One of the most surprising discoveries, however, were tracks of animals that were thought never to have been in the country: reindeer and mastodons. The area where the DNA was found is usually only known for minimal plants, hare and musk ox, according to Nature.

“Reindeer, according to paleontologists, should not have survived,” Willerslev told Nature of the animal, which live wild in the west of the country. “They shouldn’t even exist at the time.”

mastodon
Illustration of a mastodon

/ Getty Images


The mastodons, according to the San Diego Museum of Natural History, were massive Ice Age mammals that are similar in size and characteristics to today’s elephant.

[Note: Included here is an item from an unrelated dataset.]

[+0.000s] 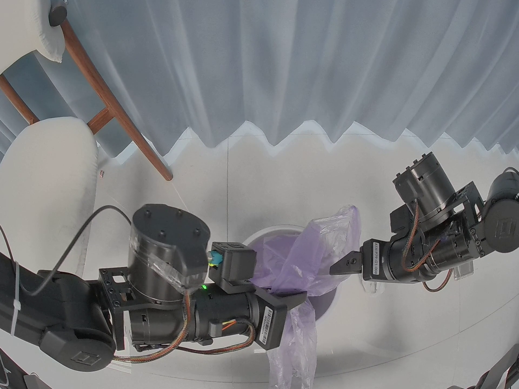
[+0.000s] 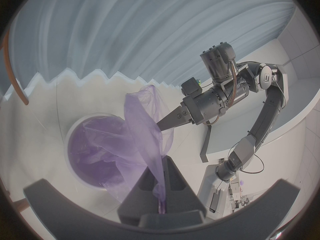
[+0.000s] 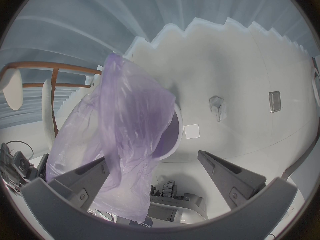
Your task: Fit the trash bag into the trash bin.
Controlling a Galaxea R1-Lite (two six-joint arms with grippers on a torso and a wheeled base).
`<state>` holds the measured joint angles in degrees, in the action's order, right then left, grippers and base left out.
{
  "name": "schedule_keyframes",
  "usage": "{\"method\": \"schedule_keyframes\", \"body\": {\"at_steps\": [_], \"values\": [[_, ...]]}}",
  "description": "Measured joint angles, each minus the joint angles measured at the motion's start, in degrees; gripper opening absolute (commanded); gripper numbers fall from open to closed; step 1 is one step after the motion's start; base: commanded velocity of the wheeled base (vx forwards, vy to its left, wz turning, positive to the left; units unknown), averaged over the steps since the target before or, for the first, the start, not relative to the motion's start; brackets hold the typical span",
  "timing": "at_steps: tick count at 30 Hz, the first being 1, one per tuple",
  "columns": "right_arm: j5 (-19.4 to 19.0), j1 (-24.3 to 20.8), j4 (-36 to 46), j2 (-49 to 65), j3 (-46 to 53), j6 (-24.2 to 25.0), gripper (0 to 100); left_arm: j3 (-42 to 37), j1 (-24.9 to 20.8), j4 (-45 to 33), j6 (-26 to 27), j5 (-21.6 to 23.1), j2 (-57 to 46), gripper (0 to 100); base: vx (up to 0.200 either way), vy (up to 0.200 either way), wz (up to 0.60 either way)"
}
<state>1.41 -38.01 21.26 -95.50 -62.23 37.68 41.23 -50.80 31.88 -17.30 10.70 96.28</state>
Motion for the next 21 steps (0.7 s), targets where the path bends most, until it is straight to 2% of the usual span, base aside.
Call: {"method": "schedule_keyframes", "body": {"at_steps": [3, 4, 17, 18, 21], "values": [[0.0, -0.2, -0.1, -0.7, -0.3, 0.1, 100, 0.1, 0.0, 0.1, 0.0, 0.0, 0.0, 0, 0.0, 0.0, 0.0], [0.0, -0.3, -0.1, -1.0, -0.4, 0.1, 0, 0.2, 0.0, 0.1, 0.0, 0.0, 0.0, 0, 0.0, 0.0, 0.0], [0.0, -0.4, -1.8, -2.5, -1.8, 0.9, 0, -0.2, 0.0, 1.0, -0.1, 0.1, -0.1, 0, 0.0, 0.0, 0.0], [0.0, -0.4, -1.9, -2.5, -2.3, 1.3, 0, -0.3, 0.0, 1.1, -0.1, 0.1, -0.1, 100, 0.0, 0.0, 0.0], [0.0, -0.3, -1.9, -2.6, -3.6, 2.0, 0, -0.3, 0.0, 1.1, -0.7, 0.1, -0.1, 100, 0.0, 0.0, 0.0]]}}
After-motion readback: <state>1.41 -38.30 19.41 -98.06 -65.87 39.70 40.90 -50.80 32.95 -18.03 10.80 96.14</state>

The animals, which went extinct 13,000 years ago, were thought to have lived mostly in North and Central America.

The researchers also found evidence that today’s relatively empty environment was a “wooded ecosystem unlike any now found on Earth,” according to Nature, full of poplars, firs and yews that don’t normally grow as north

“No one would have predicted this ecosystem in the north Greenland at this point,” Willerslev said.

Additional finds of horseshoe crab and green algae support scientists’ belief that the climate in northern Greenland 2 million years ago was warmer than it is today.

As incredible as their findings were, the researchers are just as excited about what it could mean in future studies using ancient DNA.

“Detailed records of flora and vertebrate DNA may survive in other localities,” the study says. “If recovered, they would advance our understanding of climate variability and biotic interactions during the warmer Early Pleistocene epochs in the High Arctic.”